# Task goal
Could you return all of the data exactly as given?

# The data
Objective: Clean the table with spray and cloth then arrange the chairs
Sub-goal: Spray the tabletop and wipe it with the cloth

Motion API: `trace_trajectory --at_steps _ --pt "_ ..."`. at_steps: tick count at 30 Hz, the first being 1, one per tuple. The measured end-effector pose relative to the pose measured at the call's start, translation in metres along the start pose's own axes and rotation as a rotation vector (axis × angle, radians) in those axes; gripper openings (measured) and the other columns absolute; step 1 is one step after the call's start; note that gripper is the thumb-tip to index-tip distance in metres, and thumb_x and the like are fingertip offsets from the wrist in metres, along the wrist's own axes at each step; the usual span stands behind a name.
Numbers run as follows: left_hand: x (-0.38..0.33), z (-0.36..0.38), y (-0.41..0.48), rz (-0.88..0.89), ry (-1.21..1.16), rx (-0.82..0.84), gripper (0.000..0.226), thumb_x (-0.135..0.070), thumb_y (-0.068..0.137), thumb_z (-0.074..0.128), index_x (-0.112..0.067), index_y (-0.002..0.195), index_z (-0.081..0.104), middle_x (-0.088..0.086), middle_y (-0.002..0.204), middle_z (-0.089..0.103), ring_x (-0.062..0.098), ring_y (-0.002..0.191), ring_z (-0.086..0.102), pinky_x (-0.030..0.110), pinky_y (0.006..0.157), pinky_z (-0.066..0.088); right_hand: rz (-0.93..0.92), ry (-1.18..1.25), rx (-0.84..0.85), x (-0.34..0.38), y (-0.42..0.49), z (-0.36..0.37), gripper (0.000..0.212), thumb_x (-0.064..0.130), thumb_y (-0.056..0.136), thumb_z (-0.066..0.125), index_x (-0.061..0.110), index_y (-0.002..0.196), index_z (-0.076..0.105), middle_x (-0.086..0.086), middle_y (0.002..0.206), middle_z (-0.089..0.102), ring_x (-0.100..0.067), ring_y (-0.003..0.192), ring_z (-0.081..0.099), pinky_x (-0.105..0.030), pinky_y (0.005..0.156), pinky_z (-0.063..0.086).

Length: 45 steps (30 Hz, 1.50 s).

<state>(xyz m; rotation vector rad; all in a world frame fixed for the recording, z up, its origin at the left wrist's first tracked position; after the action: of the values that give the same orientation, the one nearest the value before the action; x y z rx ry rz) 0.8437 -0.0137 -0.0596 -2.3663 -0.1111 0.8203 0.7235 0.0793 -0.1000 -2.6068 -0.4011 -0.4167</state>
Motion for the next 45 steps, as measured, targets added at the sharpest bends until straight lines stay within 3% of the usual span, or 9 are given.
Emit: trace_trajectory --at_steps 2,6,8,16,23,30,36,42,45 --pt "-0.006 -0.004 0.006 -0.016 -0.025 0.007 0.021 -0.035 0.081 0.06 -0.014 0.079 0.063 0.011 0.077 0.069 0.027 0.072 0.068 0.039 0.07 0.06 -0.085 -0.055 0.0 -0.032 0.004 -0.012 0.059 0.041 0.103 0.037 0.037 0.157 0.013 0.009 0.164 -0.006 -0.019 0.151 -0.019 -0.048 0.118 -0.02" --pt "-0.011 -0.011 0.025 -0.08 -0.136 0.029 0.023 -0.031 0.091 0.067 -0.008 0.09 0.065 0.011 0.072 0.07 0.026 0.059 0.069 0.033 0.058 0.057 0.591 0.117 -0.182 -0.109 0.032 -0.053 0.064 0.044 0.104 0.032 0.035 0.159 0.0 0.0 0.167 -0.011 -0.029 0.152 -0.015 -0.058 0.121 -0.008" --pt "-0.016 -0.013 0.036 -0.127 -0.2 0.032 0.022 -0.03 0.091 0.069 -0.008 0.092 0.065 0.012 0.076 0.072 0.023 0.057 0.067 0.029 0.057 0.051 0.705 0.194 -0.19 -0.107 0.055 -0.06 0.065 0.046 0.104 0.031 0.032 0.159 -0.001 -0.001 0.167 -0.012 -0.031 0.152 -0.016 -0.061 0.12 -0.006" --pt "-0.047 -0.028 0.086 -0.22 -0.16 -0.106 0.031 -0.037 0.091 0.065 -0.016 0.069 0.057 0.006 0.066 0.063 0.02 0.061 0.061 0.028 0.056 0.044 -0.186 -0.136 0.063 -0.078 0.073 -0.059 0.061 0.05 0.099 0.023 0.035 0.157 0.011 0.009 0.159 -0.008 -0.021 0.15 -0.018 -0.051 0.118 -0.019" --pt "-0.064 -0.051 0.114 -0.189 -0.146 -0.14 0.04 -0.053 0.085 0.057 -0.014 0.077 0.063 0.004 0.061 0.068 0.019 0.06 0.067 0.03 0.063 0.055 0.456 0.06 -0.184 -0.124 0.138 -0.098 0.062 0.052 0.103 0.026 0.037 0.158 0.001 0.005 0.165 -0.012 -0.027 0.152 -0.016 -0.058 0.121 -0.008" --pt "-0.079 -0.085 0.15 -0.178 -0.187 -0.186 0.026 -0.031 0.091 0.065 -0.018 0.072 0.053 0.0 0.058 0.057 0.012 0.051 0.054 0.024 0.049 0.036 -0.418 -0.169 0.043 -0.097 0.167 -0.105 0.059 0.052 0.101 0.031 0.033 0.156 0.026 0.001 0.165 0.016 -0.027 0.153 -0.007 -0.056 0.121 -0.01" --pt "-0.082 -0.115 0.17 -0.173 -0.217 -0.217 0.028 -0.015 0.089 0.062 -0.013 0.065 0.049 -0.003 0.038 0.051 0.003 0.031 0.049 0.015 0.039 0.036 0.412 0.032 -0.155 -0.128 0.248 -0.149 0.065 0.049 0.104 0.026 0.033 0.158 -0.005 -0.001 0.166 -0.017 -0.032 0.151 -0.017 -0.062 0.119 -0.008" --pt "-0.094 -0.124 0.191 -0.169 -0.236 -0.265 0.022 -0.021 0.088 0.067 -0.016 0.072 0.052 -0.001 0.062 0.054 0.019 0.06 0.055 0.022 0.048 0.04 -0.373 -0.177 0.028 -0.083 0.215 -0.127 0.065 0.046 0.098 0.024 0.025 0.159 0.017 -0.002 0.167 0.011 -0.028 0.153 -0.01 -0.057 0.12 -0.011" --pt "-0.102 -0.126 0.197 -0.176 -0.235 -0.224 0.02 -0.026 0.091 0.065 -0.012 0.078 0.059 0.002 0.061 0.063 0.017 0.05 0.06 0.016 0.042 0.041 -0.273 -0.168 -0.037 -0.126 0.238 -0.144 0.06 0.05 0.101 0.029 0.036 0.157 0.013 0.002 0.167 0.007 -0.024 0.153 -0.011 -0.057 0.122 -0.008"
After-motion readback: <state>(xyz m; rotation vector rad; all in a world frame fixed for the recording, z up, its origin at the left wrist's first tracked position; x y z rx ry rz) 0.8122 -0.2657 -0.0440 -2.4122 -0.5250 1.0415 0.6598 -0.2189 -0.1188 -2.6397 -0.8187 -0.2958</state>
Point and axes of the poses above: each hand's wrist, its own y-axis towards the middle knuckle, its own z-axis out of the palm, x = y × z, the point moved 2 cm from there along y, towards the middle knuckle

# Response area
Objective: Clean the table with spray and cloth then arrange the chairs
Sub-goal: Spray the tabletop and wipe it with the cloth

Motion API: `trace_trajectory --at_steps _ --pt "_ ..."`. at_steps: tick count at 30 Hz, the first being 1, one per tuple. The measured end-effector pose relative to the pose measured at the call's start, translation in metres along the start pose's own axes and rotation as a rotation vector (axis × angle, radians) in those axes; gripper openings (measured) and the other columns absolute; step 1 is one step after the call's start; note that gripper is the thumb-tip to index-tip distance in metres, and thumb_x and the like are fingertip offsets from the wrist in metres, along the wrist's own axes at each step; the usual span stands behind a name.
Numbers run as follows: left_hand: x (-0.38..0.33), z (-0.36..0.38), y (-0.41..0.48), rz (-0.88..0.89), ry (-1.21..1.16), rx (-0.82..0.84), gripper (0.000..0.226), thumb_x (-0.135..0.070), thumb_y (-0.068..0.137), thumb_z (-0.074..0.128), index_x (-0.112..0.067), index_y (-0.002..0.195), index_z (-0.081..0.104), middle_x (-0.088..0.086), middle_y (-0.002..0.204), middle_z (-0.089..0.103), ring_x (-0.062..0.098), ring_y (-0.002..0.191), ring_z (-0.086..0.102), pinky_x (-0.030..0.110), pinky_y (0.006..0.157), pinky_z (-0.066..0.088); right_hand: rz (-0.93..0.92), ry (-1.18..1.25), rx (-0.84..0.85), x (-0.34..0.38), y (-0.42..0.49), z (-0.36..0.37), gripper (0.000..0.212), thumb_x (-0.064..0.130), thumb_y (-0.056..0.136), thumb_z (-0.066..0.125), index_x (-0.061..0.110), index_y (-0.002..0.196), index_z (-0.076..0.105), middle_x (-0.086..0.086), middle_y (0.002..0.206), middle_z (-0.089..0.102), ring_x (-0.100..0.067), ring_y (-0.003..0.192), ring_z (-0.081..0.099), pinky_x (-0.105..0.030), pinky_y (0.005..0.156), pinky_z (-0.063..0.086).

Length: 45 steps (30 Hz, 1.50 s).

<state>(xyz m; rotation vector rad; all in a world frame fixed for the recording, z up, its origin at the left wrist's first tracked position; after the action: of the values that give the same orientation, the one nearest the value before the action; x y z rx ry rz) 0.8437 -0.0137 -0.0596 -2.3663 -0.1111 0.8203 0.7235 0.0793 -0.1000 -2.6068 -0.4011 -0.4167</state>
Motion for the next 45 steps, as measured, targets added at the sharpest bends until straight lines stay within 3% of the usual span, or 9 are given.
Emit: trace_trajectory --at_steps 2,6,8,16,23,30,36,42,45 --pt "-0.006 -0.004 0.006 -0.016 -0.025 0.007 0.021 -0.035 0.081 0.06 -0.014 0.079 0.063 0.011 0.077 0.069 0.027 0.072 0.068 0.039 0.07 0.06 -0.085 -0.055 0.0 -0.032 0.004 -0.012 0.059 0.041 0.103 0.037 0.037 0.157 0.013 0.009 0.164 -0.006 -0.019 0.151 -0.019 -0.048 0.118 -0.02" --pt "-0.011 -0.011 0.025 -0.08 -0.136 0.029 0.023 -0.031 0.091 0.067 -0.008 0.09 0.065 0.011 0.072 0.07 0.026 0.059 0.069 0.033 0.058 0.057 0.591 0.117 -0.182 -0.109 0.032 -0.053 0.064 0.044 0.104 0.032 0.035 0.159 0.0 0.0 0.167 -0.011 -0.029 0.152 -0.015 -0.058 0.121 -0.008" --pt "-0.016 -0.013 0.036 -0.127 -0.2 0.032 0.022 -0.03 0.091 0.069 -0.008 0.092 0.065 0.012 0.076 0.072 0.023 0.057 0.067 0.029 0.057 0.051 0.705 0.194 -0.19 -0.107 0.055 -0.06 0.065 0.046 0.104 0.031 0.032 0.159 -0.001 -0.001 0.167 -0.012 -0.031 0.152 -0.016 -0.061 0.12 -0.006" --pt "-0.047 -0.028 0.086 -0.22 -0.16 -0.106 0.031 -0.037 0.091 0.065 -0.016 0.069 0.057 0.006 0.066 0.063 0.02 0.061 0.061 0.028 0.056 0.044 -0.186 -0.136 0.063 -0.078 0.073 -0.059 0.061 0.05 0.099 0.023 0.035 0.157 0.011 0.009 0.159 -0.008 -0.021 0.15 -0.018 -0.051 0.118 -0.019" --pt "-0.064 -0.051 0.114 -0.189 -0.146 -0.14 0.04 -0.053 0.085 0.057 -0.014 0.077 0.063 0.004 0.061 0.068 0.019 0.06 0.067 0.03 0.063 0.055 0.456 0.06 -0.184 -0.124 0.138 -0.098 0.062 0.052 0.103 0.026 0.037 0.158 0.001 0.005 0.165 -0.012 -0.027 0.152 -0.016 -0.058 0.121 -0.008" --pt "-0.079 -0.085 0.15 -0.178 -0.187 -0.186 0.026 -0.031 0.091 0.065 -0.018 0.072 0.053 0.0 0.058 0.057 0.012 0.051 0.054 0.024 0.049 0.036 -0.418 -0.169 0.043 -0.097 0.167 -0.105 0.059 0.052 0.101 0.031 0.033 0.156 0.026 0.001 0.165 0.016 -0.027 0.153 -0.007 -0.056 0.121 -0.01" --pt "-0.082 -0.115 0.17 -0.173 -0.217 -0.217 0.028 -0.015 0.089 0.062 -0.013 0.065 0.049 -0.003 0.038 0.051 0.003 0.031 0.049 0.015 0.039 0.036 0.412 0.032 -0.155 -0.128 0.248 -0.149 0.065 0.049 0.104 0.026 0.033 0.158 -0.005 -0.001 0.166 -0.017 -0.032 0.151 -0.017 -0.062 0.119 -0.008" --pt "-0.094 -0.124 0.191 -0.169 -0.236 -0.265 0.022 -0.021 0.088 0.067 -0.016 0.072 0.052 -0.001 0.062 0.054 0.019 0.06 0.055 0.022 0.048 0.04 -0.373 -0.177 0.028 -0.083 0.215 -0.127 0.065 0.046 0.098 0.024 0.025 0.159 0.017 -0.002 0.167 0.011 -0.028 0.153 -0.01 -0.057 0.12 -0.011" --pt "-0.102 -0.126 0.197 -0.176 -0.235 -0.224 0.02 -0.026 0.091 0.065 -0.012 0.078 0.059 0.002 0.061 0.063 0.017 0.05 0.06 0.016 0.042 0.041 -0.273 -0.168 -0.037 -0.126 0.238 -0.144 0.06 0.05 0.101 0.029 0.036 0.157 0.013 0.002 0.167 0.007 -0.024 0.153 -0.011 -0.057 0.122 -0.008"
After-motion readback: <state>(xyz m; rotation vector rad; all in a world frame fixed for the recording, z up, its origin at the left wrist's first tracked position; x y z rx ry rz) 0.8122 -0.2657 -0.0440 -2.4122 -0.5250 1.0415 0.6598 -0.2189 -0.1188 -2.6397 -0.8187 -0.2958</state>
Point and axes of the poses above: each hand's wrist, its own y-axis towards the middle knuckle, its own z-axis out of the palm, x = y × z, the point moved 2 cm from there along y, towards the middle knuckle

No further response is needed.